No puedo olvidar a Elena, nuestra despedida fue mágica, se entregó a mí por primera vez haciéndome sentir algo indescriptible, aunque suene cursi llamarlo así. Me siento el hombre más afortunado de la tierra por tenerla tan pura y entregada a mí.

Tal y como me pidió antes de que pasase algo, no hemos vuelto hablar sobre esa noche, por la mañana la desperté la llevé a casa y allí volvimos a lo de siempre. «Amigos».

Nos hemos escrito y llamado muchas veces y aunque no hemos vuelto a vernos ni mencionar nada, quiero volver a verla pronto.

Le pedí que no me esperara, tengo fe en que este sentimiento mutuo que tenemos no muera en ella, pero si muere y es feliz lo aceptaré. Mientras solo tendré mi cabeza puesta en mi trabajo.

—Por favor, llámame solo Elisa. Me ha tocado hacer la columna, me alegra verte. —dice.

—Es un placer como siempre, pero tengo que marcharme. —Corto algo seco para mi costumbre.

—Bueno, solo quería darte la enhorabuena, no quiero entretenerte.  —Besa mi mejilla y se va.

Está noche cogeré el vuelo hacia Italia para volver a casa, ya lo tengo casi todo hecho por aquí. Los proyectos más cercanos están acabados no quiero volver y andar con prisas.

Ahora mismo lo que tengo son ganas de llegar a mi apartamento y descansar, estos días han sido agotadores.

Llegaré a Italia de madrugada, pensar en casa es sinónimo de pensar en Elena, ella es a donde siempre querré regresar.

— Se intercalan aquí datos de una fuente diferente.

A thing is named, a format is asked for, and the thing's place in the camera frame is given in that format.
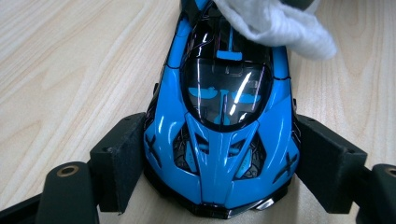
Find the car roof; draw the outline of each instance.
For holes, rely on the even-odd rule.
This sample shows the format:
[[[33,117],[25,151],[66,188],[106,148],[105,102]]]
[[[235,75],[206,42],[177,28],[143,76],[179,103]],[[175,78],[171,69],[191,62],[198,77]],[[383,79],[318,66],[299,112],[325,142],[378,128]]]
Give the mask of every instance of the car roof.
[[[206,58],[272,64],[271,48],[256,44],[240,35],[225,20],[214,3],[203,11],[203,15],[193,27],[188,53],[187,59]]]

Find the wood grain surface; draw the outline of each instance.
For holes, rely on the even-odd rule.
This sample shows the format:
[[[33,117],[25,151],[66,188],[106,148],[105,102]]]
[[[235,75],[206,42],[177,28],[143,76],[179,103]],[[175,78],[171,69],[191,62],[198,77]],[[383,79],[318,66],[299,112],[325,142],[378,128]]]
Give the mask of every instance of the wood grain surface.
[[[37,195],[46,174],[87,161],[121,118],[145,111],[178,17],[178,0],[0,0],[0,210]],[[325,62],[290,53],[298,113],[396,163],[396,2],[322,0],[338,46]],[[327,214],[296,177],[273,207],[227,223],[354,223]],[[102,223],[225,223],[195,217],[141,176],[122,216]]]

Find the white cloth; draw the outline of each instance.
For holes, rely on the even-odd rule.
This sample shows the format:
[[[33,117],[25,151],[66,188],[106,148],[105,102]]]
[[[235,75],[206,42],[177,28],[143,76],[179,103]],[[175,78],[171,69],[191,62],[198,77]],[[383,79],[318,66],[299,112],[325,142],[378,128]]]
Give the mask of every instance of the white cloth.
[[[241,35],[265,46],[286,46],[305,58],[324,60],[336,53],[330,33],[316,16],[279,0],[214,0]]]

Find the cockpit canopy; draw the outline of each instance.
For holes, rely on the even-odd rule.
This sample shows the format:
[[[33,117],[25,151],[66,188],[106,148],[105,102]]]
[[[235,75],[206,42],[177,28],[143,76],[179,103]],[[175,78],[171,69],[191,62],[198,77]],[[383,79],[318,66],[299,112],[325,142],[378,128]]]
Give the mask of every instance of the cockpit canopy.
[[[217,131],[231,131],[256,119],[272,87],[266,65],[224,60],[190,59],[182,80],[192,115]]]

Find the blue toy car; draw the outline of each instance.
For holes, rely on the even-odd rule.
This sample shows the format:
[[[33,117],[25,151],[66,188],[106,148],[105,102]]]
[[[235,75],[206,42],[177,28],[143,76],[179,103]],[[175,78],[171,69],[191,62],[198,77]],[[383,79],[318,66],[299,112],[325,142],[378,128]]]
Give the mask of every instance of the blue toy car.
[[[212,1],[181,8],[146,115],[146,176],[199,216],[262,210],[299,160],[286,50],[245,39]]]

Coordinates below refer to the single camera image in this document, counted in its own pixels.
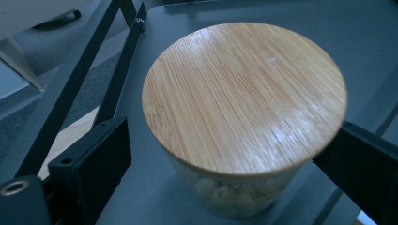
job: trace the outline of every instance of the gray surface
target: gray surface
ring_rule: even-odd
[[[398,116],[392,121],[392,124],[384,134],[383,138],[395,145],[398,145]]]
[[[327,224],[352,224],[358,208],[344,195],[321,217],[336,187],[312,163],[266,213],[237,221],[210,215],[195,203],[151,135],[141,108],[142,86],[159,54],[192,31],[217,23],[271,23],[301,33],[335,60],[348,90],[346,120],[352,121],[397,67],[397,19],[398,7],[387,0],[230,0],[152,8],[117,109],[129,118],[132,166],[98,224],[312,224],[323,218]]]
[[[398,65],[378,86],[375,93],[360,109],[358,116],[352,122],[373,133],[382,135],[386,130],[381,125],[385,123],[386,128],[390,125],[389,117],[391,116],[392,120],[393,116],[396,116],[396,112],[392,112],[391,109],[396,105],[398,105]]]

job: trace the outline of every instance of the black bracket
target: black bracket
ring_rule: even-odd
[[[314,163],[377,224],[398,224],[398,147],[344,122]]]
[[[2,184],[0,224],[95,224],[130,163],[127,120],[103,122],[49,163],[44,182]]]

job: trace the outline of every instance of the round lid
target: round lid
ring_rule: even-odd
[[[257,176],[320,153],[345,114],[344,79],[309,39],[281,27],[226,23],[171,45],[152,65],[145,119],[195,169]]]

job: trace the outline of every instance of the screw hole
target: screw hole
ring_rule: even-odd
[[[62,159],[61,163],[62,164],[70,164],[73,161],[70,157]]]
[[[0,193],[1,193],[1,195],[9,196],[9,195],[13,195],[13,194],[23,191],[28,186],[29,186],[29,182],[27,182],[25,180],[15,181],[15,182],[5,186],[3,189],[1,189]]]

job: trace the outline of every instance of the wood grain
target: wood grain
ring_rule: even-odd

Voy a mandarle un mensaje a ver qué tal va, llevo un par de semanas sin hablar se que está muy ocupada y no la quiero distraer.

Elena 

—Si tienes exceso de grasa en tu sopa, puedes quitarla fácilmente colocando cubitos de hielo en un colador sobre la superficie. La grasa se irá pegando a los cubitos a medida que se derriten —explicó a mi compañera para que nos quede una sopa perfecta.

Es el último examen que hago y es en pareja. Tiene que ser todo perfecto, hubiese deseado ponerme con mi amigo Abel Carusso pero las parejas las hizo el chef y no tuve elección, espero que está chica esté a la altura.

Una hora después hemos acabado y parece que todo ha salido a la perfección. Hay que esperar media hora para saber la valoración.

Le doy la mano a mi compañera, al final parece que hemos hecho buen equipo aunque las valoraciones son del desarrollo en la cocina y se trabaja en pareja, nos evalúan individualmente. Tienes que estar compenetrado para cocinar conjuntamente, con Allison Scoot hemos compenetrado, gracias a Dios.

Veo mi móvil vibrar y es un mensaje de Mateo.

Mi rubio; ¿Cómo vas enana?

Cuando voy a contestar veo salir a Abel de las cocinas, me despido de mi compañera, guardo mi móvil y me acerco.

—¿Qué tal te ha ido? —interrogo nerviosa, quiero que él también apruebe, aunque sería raro que no lo hiciese con los padres y el talento que tiene.

—Creo que muy bien, he trabajado relajado y sin presiones, Mike ha trabajado bien así que sin duda estamos aprobados —afirma con seguridad—. Y tú, ¿qué tal?

—¿La verdad? Igual que tú. Aprobada. —Eso quiero creerme, confío  en mi desempeño.

Nos miramos y estallamos en una carcajada. Abel Carusso es serio o eso dicen pero cuando está conmigo es simpático y divertido, poca gente conoce a mi amigo de verdad.

Últimamente está más risueño de lo normal, no sé si ese enamoramiento suyo es lo que lo tiene así, pero me gustaría que fuera eso, se merece a una buena chica, ya antes lo paso mal.

Nos entretenemos comentando cómo hemos elaborado cada plato, eso nos tiene distraídos hasta que la puerta de las  cocinas se abre.